Most baseball fans have a good handle on what type of hitter should in which spot in the batting order. For instance, a speedster should hit leadoff, your big slugger hitting cleanup, etc. Tom Tango, Mitchel Lichtman, and Andy Dolphin in their book “The Book” provided statistical analysis to optimize a batting order. They based their analyses on the number of plate appearances and the frequency of base/out states (e.g. how often the cleanup hitter comes to bat with runners in scoring position).
I won’t go through all the explanation as Tango, Lichtman, and Dolphin did a much better job. If you don’t want to read the original source, Beyond the Box Score did a great job providing an overview and Bluebird Banter went through some of the statistical analysis.
We wanted to see how that analysis would transfer to actual wins and losses. We looked at two scenarios using the greatest leadoff hitter, Rickey Henderson, and the greatest hitter of all-time, Babe Ruth.
As we normally do, we used OOTP16 and created 9 teams filled with average clone position players and pitchers. Then we imported the 1982 version of Rickey Henderson and cloned him to make nine Rickey’s – one for each team. For each team, he hit in a different spot in the batting order (including the ninth spot – there was no DH in this league so the pitcher batted eighth on that team).
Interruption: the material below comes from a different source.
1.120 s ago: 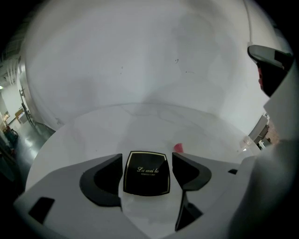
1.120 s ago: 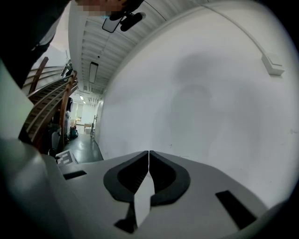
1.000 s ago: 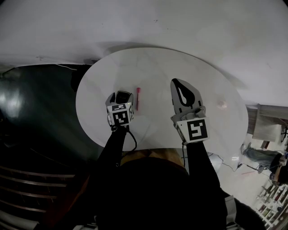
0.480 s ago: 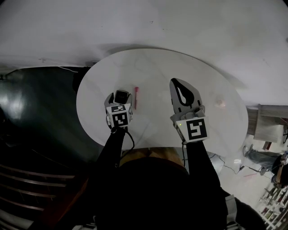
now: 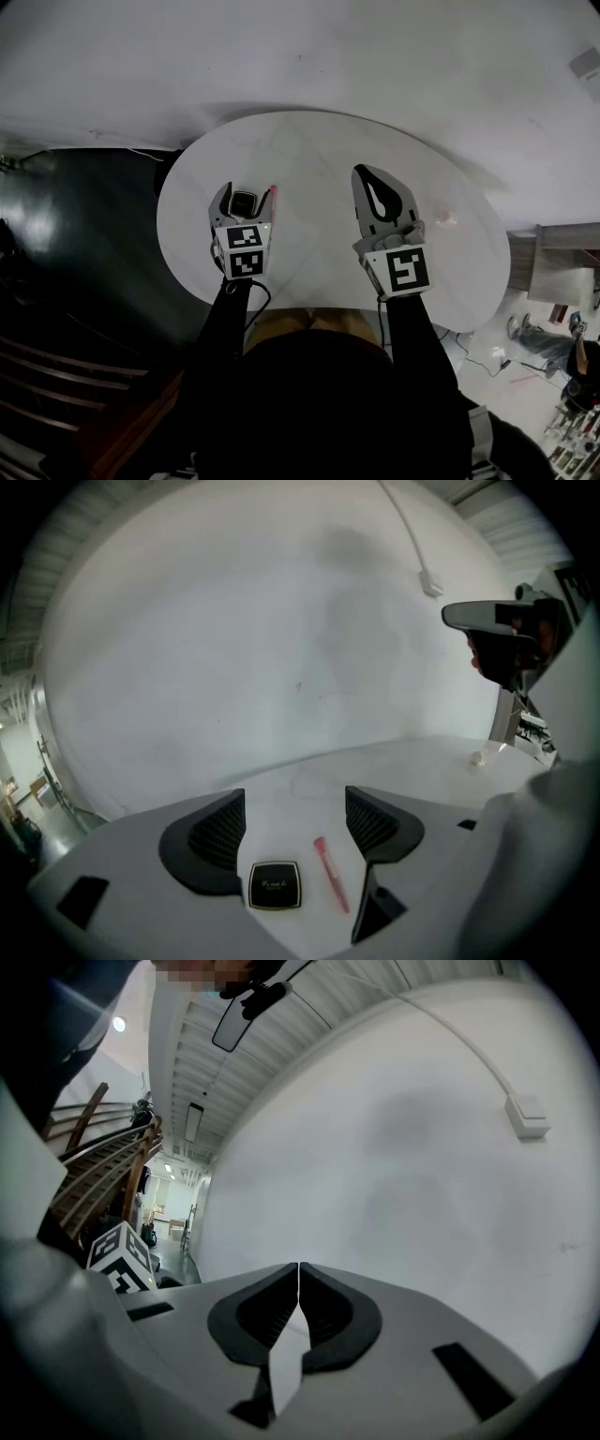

Then we simmed almost 2000 games for each team, and (WARNING!!!! MATH TERM!!!) checked the binomial probability of each winning percentage to see if it was significantly different than what you might see flipping a coin 2000 times.
Here are the winning percentages for when Rickey hit in each spot in the lineup and the result of the binomial distribution calculation:
All values were not significantly different from a coin flip (a value of less than .050 would have meant they lost more significantly more games and a value greater than .950 would have meant they won significantly more games).
Surprisingly, the second spot in the batting order was the closest to being significant – but in the opposite way than expected, with the team losing more games than they won when Rickey hit second. The team performed the best when Rickey hit sixth.
So after almost 2000 games (more than 12 full seasons), it didn’t significantly matter where Rickey batted in the lineup. Each team’s win total was no different than what you might expect from flipping a coin 2000 times.
We did the same for Babe Ruth, using the 1921 version of Ruth that won our League of All-Time Greats. With Ruth, we found different results.
Hitting Ruth leadoff resulted in a significantly greater number of wins than expected by chance, due to the number of additional plate appearances by the leadoff hitter (4.66 PA/game as a leadoff hitter compared to 4.46 in the #2 spot, decreasing steadily down to 3.81 in the #9 hole).
Hitting Ruth second approached but did not meet the criteria for significance, while hitting Ruth 9th approached but did not reach significance for fewer wins than by chance. Surprisingly, hitting Ruth 5th did result in significantly fewer wins than expected over the course of almost 2000 games. We have no explanation for this, as Tango’s analysis says the number of plate appearances and the expected baserunner/out situations has the #5 spot as the fourth most important (after #1, 2, and 4).
Ruth’s RBI stats would have likely suffered by hitting him leadoff – in 12+ seasons he had 7% fewer RBIs than the Babe Ruth who hit 3rd and 18% fewer RBIs than the one who hit 4th – but the extra plate appearances would have likely led to marginally more home runs (4% more in our sim), and his relatively high on-base percentage would have had him on more for later hitters to bring in (the leadoff Ruth had 15% more runs).
Most importantly hitting him in the leadoff spot might have meant even more wins for the Yankees.